Not that 'crisis' was a verb.

He unfolded the letter, and read it to himself.

'Dear Draco,' the letter read, 'Your last received with great interest. Ths nothing like tradition. If you have made up with Harry Potter by the time you receive this Owl, please give him my regards. If not, please do not send me a Howler. I do not think they are appropriate missives from a child to his respected parent, and the last one scared the house elves.'

Harry lowered the letter, smiled and offered it back to Draco.

"I take it the last letter was along the lines of Why I Hate That Sod Potter, Volume IV, Part VII?" he asked.

Draco lifted his chin. "More or less, perhaps," he admitted. "I wrote the Owl back when we were fighting. Naturally, she only replied yesterday - and naturally, I wrote back to her right away again." His lip curled, possibly at himself. "I just - wanted to show you it. I lose my temper sometimes," he went on, "but it doesn't mean that I hate you forever or anything."

Harry squinted. "Is this a really roundabout apology for hitting me, Draco?"

"Maybe," Draco admitted loftily.

"All right, then," Harry said. "I'm sorry I hit you back."

Draco reached over, and pulled the letter back from Harry's hand. "I'm not planning on apologising to that Muggleborn Creevey, mind," he said. "I have my pride."

"I don't see what your pride has to do with him being Muggleborn," Harry stated, trying to leave it at that. "He and his brother can't help it."

Draco looked mildly surprised. "He has a brother? I thought he sometimes looked shorter than other times."

"Yes, he has a brother," Harry said. "Honestly, Draco."

"Oh, please," Draco sneered. "Name one fifth-year Slytherin. Just one. Go on."

"Er," Harry said. "Er. Is that Chaser, whatshisname, er, is he in fifth year?"

Draco made a creditable attempt at cackling.

"I admit it," Harry said with dignity. "I'm a little absentminded."

"You mean you're self-centred," Draco corrected him.

"I'm sorry, kettle, I think I just heard you calling me black."

"And you're oblivious," Draco went on blithely. "And you're just not really a nice person."

"I think I'm all right some of the time," Harry replied.

Draco smirked. "Ah, but not when push comes to shove."

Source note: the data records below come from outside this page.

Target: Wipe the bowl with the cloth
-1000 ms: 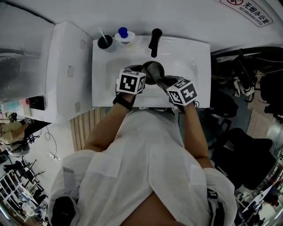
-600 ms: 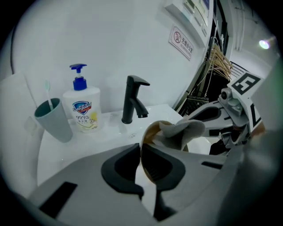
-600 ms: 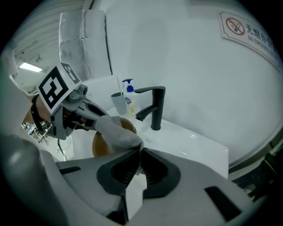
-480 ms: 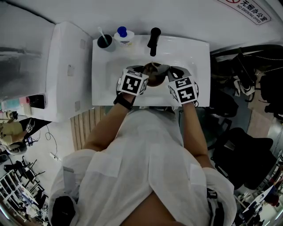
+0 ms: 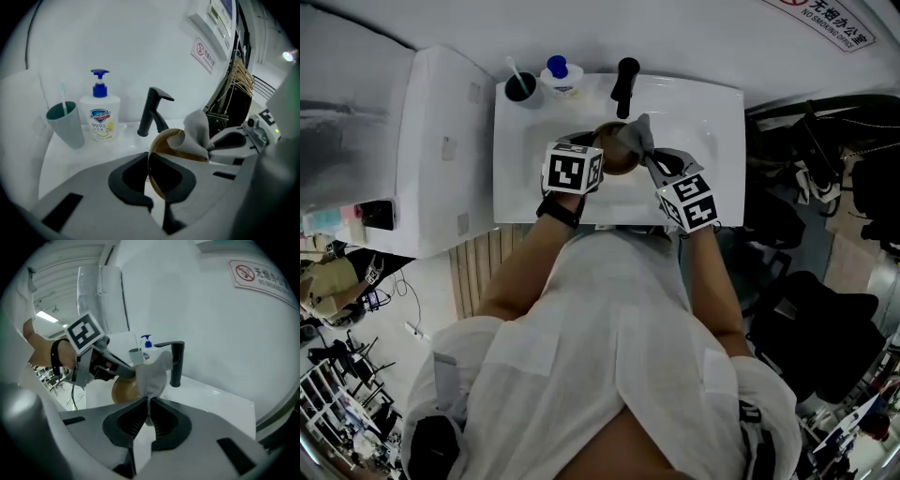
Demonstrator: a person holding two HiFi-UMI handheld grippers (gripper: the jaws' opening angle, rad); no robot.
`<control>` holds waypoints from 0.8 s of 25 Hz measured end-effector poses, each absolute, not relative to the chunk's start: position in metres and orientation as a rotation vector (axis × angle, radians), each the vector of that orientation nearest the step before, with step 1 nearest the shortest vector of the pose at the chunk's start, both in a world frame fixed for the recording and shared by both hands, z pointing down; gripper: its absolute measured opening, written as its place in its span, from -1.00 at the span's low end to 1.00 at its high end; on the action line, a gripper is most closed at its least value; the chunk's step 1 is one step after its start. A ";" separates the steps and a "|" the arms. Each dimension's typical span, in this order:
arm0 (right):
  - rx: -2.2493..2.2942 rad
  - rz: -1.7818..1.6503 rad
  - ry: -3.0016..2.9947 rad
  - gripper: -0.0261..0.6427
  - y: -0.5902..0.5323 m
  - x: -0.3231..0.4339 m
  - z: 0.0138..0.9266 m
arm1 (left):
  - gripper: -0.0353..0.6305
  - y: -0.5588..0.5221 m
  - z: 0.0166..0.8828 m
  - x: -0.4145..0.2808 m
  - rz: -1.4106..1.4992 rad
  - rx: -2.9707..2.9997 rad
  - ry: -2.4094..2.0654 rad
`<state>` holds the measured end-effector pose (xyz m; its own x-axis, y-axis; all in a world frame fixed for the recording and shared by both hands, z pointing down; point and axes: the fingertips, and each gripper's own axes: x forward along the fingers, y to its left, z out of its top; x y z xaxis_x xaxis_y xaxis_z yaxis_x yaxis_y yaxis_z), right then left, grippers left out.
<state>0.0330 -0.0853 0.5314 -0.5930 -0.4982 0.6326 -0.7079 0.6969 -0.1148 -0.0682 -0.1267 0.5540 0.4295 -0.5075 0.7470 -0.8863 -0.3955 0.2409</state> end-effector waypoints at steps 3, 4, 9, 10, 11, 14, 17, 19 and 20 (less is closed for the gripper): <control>0.765 0.482 -2.321 -0.80 -0.061 0.016 0.542 | -0.84 -0.135 0.552 -0.074 0.742 2.032 -1.231; 0.705 0.501 -2.324 -0.80 -0.051 0.010 0.545 | -0.84 -0.137 0.551 -0.075 0.739 2.030 -1.238; 0.574 0.583 -2.241 -0.80 -0.030 0.016 0.557 | -0.84 -0.141 0.550 -0.077 0.815 2.079 -1.249; 0.601 0.571 -2.183 -0.80 -0.034 0.029 0.560 | -0.84 -0.140 0.550 -0.078 0.832 2.086 -1.247; 0.647 0.544 -2.115 -0.80 -0.041 0.045 0.562 | -0.84 -0.140 0.550 -0.079 0.845 2.089 -1.245; 0.897 0.417 -1.975 -0.80 -0.079 0.091 0.551 | -0.84 -0.136 0.553 -0.078 0.867 2.091 -1.219; 1.141 0.209 -2.005 -0.80 -0.115 0.098 0.516 | -0.84 -0.130 0.557 -0.068 0.875 2.093 -1.180; 1.296 -0.029 -2.010 -0.80 -0.129 0.092 0.483 | -0.84 -0.128 0.559 -0.060 0.882 2.097 -1.160; 1.366 -0.158 -1.995 -0.80 -0.132 0.089 0.466 | -0.84 -0.126 0.560 -0.057 0.887 2.099 -1.150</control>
<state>0.0888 -0.1320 0.4665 -0.1959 -0.8564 0.4776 -0.7703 0.4358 0.4655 -0.0566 -0.1261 0.5601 0.4071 -0.4855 0.7737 -0.8716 -0.4598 0.1700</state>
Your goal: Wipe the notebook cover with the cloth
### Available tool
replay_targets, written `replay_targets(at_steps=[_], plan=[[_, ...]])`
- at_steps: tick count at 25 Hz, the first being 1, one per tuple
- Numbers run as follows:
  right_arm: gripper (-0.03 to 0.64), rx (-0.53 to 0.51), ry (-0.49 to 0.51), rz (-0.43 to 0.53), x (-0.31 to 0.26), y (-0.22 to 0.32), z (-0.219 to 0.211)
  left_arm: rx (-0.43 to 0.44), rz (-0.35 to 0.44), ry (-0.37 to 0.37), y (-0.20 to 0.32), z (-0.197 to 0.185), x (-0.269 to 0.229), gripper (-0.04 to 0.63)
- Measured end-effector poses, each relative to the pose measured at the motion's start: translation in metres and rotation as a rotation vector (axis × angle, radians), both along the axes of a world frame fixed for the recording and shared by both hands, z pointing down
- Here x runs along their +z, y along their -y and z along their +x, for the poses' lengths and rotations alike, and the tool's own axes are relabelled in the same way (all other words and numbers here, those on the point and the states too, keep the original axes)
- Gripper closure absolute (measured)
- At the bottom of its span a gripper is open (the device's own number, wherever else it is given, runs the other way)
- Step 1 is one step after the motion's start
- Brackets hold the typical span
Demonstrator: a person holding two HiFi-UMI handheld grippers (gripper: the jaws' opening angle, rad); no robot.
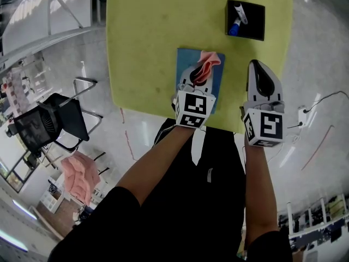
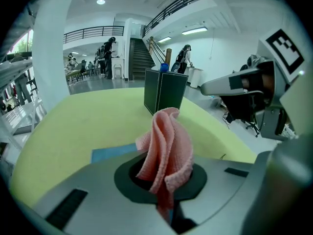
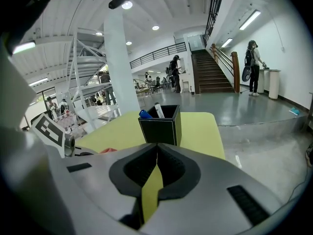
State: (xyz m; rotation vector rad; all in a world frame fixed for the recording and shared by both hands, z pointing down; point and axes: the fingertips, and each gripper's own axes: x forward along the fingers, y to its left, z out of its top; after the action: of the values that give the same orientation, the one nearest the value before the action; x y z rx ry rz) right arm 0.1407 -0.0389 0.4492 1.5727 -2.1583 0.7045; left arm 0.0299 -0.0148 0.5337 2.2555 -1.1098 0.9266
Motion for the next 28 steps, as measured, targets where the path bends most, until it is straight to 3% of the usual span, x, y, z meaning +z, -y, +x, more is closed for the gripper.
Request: replay_targets(at_steps=[8, 28], plan=[[0.584, 0.018, 0.014, -0.005, 0.005, -0.005, 0.009, -0.026, -0.019, -0.010, 0.003, 0.006, 0.001, 0.572], [0.584, 0.031, -0.013, -0.011, 0.006, -0.022, 0.018, 0.036, -0.073, -0.066, -0.010, 0.045, -0.001, 0.572]])
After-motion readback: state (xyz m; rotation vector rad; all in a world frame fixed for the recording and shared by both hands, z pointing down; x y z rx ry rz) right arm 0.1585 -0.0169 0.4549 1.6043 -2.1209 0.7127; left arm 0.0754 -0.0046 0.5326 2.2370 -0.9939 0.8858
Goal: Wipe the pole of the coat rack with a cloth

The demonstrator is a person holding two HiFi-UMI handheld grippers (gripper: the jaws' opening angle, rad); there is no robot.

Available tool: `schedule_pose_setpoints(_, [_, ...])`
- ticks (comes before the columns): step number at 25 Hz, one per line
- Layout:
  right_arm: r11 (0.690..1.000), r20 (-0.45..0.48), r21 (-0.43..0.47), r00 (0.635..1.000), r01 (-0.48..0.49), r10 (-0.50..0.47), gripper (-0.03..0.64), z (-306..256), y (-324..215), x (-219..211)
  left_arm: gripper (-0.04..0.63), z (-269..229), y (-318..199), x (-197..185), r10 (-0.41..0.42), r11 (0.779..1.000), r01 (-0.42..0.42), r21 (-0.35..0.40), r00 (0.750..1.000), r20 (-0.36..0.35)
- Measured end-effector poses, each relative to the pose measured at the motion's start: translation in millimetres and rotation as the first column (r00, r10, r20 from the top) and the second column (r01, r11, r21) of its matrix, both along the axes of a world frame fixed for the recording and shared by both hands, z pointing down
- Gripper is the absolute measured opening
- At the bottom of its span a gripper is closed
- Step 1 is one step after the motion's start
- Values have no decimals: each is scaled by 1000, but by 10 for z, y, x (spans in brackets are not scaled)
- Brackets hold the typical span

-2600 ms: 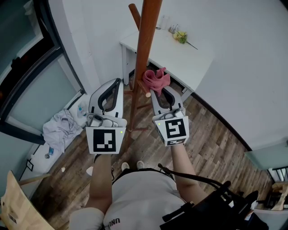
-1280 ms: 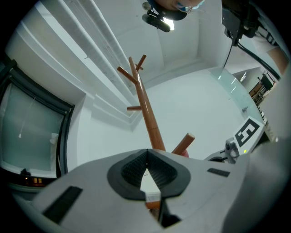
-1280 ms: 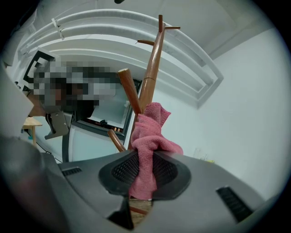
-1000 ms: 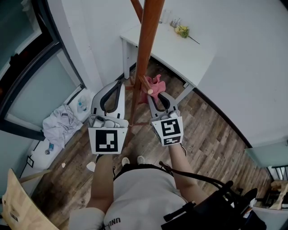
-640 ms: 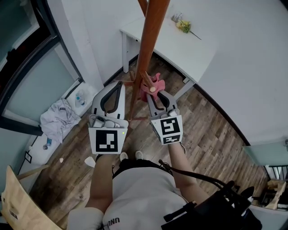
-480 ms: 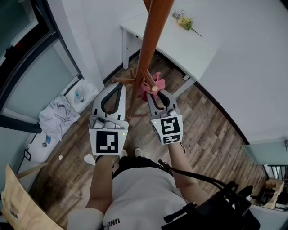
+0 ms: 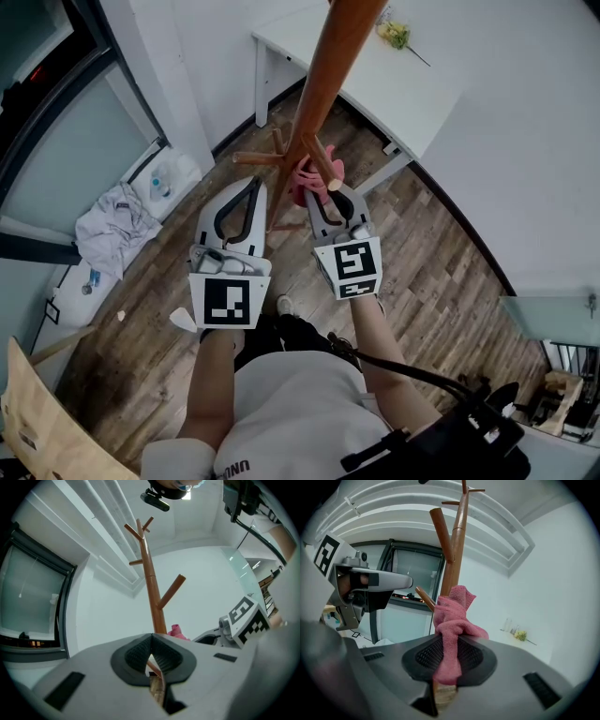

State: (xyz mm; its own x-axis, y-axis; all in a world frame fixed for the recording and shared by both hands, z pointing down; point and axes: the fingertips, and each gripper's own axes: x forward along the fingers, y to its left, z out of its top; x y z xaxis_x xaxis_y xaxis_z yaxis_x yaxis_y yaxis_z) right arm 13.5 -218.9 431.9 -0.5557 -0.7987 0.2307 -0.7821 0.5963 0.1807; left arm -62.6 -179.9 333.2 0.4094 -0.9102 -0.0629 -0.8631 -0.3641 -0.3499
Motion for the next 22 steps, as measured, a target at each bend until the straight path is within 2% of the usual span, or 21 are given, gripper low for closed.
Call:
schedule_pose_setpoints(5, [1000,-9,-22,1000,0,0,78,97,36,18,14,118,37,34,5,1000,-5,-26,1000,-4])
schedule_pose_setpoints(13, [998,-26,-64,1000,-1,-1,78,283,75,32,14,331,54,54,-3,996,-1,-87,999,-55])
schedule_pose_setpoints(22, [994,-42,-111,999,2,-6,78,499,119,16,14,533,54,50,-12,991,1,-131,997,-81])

He did what was necessary, what would be best for people in the end, when people like Ron turned away from the door - when push came to shove. And Draco was always pushing and shoving him to that point, and it amazed him how much he wanted to be pushed and shoved as long as it was Draco.

As long as he could push and shove back.

"Maybe not," he admitted. "I don't think nice people save the world."

"They don't get to be my friends, either," Draco remarked, as if he saw the two things as of fairly equal importance.

"Well, it's all quite lucky, then," said Harry, and thought about pouring the poison in for those snakes.

"As for the Muggleborn," Draco said, slowly. "Before we started mixing our blood with Muggle blood, wizards were safer, you know. And we used to be able to breed abilities, before the mongrel strain came in."

"I think that marriages shouldn't actually be arranged in breeding kennels," Harry said, giving Draco a look. "My mother was Muggleborn, you know."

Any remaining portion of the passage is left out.